Liam Goucher, Climate Transition Manager at National Grid explained: “We had sustainability and environmental experts working on the strategy around decarbonisation, and we had finance professionals working on future OpEx and CapEx, and the opportunities from those initiatives. But we had not fully linked the two before, certainly not in a consistent way.

“With Risilience as a partner, we saw the opportunity not only to model the CapEx and OpEx cost of climate initiatives, but also factor those insights into future performance against a range of different emission scenarios, which started to make us think about how we could use and replicate this approach across different parts of the business.”

A lot of companies just need to start somewhere because it helps to take that first step.

Tom Sabbatelli-Goodyer, Vice President of Client Solutions, Risilience.

Of the five different initiatives that Risilience modelled, it was shown that NGET’s ongoing efforts to connect more renewables to the grid had the largest impact on reducing emissions. Using its digital-twin technology, Risilience identified the initiative with the most profound impact on emission reduction: connecting renewables to the grid.

Risilience also helped NGET name lesser-impact initiatives, establishing a hierarchy of priorities for the team at NGET and identifying the most efficient path for resources.

Further, with a focus on supply-chain data, Risilience took a dive into the decarbonisation pathway of some of NGET’s raw materials, bridging conversation between the climate and global procurement teams, while linking decarbonisation strategies with their financial impact.

“These conversations are good to start,” said Goucher. “It’s almost a newer thing – growing accustomed to modelling out transitional risks and what the financial impact looks like at different temperature thresholds. There’s been a lot more uncertainty around it but you have to start somewhere.”

The pilot project also modelled scenarios with the applied initiatives, carving out a pathway for a full, net-zero plan that stretches to 2030, and stress tested NGET’s initiatives to ensure they are cost-effective under more ambitious climate scenarios, breaking even at a 2.5C (36.5F) aligned pathway.

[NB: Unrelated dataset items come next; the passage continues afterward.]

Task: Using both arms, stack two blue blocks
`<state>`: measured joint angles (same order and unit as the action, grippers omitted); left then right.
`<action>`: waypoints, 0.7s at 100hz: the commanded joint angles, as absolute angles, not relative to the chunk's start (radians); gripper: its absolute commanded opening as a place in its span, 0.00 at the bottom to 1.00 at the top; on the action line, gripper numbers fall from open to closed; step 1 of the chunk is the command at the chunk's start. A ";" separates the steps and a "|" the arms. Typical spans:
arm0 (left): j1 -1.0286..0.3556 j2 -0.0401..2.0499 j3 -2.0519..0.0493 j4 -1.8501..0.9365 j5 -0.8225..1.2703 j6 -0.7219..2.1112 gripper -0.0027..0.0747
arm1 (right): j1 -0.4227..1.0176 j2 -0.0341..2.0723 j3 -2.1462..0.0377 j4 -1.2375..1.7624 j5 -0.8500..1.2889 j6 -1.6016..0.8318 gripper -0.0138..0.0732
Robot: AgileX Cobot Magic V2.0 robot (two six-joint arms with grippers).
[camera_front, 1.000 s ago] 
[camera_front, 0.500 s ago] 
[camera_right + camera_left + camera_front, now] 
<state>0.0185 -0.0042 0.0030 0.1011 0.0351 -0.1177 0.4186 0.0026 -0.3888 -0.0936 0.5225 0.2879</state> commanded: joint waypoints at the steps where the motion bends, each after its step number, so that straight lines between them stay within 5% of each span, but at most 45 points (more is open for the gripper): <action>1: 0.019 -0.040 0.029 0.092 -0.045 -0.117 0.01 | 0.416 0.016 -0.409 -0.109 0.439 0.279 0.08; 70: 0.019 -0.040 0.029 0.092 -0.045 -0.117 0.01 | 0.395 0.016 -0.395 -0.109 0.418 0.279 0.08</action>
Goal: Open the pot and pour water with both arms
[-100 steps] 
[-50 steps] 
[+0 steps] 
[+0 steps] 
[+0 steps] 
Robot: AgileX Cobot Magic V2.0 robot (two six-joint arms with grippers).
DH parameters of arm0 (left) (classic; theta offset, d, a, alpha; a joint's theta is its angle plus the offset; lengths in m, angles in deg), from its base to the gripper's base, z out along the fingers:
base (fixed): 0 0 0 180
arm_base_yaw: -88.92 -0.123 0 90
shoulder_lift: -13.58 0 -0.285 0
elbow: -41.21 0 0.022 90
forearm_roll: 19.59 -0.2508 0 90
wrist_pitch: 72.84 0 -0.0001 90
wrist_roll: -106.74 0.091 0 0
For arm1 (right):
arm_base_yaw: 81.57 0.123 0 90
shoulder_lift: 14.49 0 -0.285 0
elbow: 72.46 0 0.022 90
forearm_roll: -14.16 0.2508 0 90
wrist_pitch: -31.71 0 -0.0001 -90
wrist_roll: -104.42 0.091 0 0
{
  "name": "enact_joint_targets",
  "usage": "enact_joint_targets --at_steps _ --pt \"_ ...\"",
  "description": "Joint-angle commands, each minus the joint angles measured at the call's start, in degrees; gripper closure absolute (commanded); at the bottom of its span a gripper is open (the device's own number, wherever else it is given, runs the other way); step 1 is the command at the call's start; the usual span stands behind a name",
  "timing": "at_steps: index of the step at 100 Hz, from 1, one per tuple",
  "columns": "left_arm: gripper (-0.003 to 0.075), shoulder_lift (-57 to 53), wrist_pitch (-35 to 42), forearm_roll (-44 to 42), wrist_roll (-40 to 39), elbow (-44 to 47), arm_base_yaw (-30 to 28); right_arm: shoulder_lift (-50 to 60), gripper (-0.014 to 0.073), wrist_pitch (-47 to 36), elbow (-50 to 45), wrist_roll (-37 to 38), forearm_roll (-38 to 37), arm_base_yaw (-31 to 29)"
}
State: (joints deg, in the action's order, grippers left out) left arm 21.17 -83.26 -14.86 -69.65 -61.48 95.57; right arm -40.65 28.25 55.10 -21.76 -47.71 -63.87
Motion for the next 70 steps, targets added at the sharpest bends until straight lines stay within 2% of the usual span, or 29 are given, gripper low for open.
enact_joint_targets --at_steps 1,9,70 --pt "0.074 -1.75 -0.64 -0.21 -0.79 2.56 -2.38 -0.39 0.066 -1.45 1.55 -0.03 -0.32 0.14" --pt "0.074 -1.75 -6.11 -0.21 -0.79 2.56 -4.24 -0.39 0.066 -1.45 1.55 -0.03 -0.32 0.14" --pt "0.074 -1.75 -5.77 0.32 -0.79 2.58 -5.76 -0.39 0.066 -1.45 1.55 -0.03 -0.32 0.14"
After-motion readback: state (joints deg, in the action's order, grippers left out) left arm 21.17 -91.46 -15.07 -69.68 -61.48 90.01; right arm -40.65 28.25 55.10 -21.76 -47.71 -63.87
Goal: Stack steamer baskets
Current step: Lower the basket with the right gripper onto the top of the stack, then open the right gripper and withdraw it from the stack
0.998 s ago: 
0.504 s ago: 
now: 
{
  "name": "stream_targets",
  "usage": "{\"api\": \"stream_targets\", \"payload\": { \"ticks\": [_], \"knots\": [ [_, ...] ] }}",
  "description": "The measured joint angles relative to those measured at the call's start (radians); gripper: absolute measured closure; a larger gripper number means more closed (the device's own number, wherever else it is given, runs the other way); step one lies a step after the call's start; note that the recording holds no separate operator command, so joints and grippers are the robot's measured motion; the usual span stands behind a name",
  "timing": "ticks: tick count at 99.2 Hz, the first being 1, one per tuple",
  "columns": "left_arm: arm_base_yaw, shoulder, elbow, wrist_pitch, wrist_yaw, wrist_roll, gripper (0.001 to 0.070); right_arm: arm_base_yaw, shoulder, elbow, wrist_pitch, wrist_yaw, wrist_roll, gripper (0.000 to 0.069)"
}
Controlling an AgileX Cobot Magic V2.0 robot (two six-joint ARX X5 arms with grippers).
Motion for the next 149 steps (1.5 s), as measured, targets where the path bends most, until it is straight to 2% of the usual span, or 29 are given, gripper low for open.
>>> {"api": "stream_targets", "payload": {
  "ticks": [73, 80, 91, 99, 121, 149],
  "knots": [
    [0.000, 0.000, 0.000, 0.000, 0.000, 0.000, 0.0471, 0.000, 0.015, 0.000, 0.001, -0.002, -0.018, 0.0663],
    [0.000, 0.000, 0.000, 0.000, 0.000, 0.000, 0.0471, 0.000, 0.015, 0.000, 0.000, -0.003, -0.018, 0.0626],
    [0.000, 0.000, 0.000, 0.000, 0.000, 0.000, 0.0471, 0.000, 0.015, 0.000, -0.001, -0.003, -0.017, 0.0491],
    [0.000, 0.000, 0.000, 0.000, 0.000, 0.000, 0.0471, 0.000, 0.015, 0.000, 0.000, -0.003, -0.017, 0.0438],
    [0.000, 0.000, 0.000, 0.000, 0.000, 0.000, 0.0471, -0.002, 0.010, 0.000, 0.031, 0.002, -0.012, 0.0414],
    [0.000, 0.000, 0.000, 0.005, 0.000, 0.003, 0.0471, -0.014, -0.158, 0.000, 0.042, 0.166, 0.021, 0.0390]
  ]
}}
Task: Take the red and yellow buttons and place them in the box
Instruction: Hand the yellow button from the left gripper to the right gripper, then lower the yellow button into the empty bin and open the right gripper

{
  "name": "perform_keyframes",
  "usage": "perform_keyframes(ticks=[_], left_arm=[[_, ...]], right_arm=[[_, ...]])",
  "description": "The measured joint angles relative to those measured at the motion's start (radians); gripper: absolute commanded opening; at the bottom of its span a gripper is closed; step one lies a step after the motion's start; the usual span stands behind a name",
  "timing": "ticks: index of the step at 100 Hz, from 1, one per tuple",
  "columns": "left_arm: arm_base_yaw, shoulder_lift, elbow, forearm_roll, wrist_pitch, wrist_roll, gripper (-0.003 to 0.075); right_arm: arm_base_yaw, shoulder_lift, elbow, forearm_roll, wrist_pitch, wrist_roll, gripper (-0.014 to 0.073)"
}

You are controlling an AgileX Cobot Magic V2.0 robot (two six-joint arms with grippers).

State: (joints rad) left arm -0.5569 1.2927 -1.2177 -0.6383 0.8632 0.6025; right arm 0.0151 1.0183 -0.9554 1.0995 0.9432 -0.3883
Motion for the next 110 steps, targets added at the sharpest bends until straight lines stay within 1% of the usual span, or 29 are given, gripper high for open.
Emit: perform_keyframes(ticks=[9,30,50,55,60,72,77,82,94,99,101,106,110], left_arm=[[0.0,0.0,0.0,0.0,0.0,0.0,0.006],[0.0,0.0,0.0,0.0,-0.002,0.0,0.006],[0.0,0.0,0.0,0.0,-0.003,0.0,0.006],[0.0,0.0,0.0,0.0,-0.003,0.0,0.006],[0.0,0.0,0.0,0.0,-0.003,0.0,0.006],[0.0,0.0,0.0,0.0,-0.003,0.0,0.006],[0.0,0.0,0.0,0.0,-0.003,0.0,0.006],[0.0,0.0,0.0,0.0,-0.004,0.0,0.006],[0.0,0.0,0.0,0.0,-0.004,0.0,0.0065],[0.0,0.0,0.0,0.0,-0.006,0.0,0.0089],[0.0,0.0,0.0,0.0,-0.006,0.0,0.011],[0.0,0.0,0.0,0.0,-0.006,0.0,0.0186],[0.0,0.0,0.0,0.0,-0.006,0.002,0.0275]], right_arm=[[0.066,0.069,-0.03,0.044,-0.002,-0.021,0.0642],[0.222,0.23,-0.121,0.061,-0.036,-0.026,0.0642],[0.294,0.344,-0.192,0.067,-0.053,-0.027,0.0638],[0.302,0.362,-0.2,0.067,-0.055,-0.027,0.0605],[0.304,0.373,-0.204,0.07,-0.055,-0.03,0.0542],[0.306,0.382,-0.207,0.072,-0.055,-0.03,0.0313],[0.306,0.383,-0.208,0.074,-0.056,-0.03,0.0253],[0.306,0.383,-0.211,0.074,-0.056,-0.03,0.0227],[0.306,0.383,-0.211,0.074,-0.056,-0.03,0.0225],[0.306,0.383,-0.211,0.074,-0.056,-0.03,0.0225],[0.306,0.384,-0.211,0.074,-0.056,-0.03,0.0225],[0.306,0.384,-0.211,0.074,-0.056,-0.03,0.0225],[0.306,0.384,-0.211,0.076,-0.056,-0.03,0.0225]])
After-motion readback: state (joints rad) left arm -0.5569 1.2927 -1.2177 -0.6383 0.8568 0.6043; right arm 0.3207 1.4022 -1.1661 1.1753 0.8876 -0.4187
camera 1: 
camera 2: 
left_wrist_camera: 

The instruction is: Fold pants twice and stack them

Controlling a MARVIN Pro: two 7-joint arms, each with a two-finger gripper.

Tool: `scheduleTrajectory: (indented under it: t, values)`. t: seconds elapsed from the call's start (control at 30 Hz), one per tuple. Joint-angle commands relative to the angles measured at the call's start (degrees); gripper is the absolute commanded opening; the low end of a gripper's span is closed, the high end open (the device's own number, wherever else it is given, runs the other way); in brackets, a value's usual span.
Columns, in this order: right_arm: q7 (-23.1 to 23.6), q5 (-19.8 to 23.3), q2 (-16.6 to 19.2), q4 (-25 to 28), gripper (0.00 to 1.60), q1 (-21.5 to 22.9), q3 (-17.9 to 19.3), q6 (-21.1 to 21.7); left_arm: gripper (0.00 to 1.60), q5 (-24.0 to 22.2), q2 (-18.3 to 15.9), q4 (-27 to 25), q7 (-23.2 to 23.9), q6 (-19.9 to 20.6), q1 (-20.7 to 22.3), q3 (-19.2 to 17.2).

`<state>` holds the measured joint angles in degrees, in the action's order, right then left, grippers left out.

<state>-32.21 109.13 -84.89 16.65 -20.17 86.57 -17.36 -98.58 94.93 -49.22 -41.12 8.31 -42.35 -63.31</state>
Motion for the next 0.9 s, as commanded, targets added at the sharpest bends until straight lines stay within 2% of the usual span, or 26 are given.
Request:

Goucher said of the partnership: “I think the thing that excited us from a grid perspective was being able to take those bits of data that existed around energy transmission, bring them together, make them consistent, and then dig into the financials.”

I think the thing that excited us from a grid perspective was being able to take those bits of data that existed around energy transmission, bring them together, make them consistent, and then dig into the financials.

Liam Goucher, Climate Transition Manager, National Grid.

The results

The pilot project showed that, even under the more ambitious 2C (35.6F) or 1.5C (34.7F) aligned climate scenarios, the results would be more cost-effective for the business. In fact, the cost effectiveness of the initiatives increases with greater climate ambition.

One particular initiative, involving National Grid’s transition to EVs, showed savings of £3.5 million in total Opex, while reducing cumulative Scope 1 emissions by 57,000 tCO2e, in 2030.

Following the success of this pilot project, National Grid has continued to partner with Risilience, aiming to: use available data to build a digital twin of NGET; quantify four transition risks to the business; establish a methodology for building and running net-zero initiatives; and assess the relative cost-effectiveness and risk-reduction of all proposed initiatives.

“The Risilience solution has been instrumental in communicating with investors, shareholders, board, policy makers, customers and other internal and external stakeholder groups.

This feeds into the overall goal of analysing the ROI of proposed and future NGET decarbonisation initiatives as the company builds on its global transition strategy.

I think this project gets to the heart of identifying areas where resource allocation can yield the greatest benefits. If you have constrained resources or you’re only able to implement so many of these initiatives, you can focus your decarbonisation strategy on the areas that are most significant.

Liam Goucher, Climate Transition Manager, National Grid.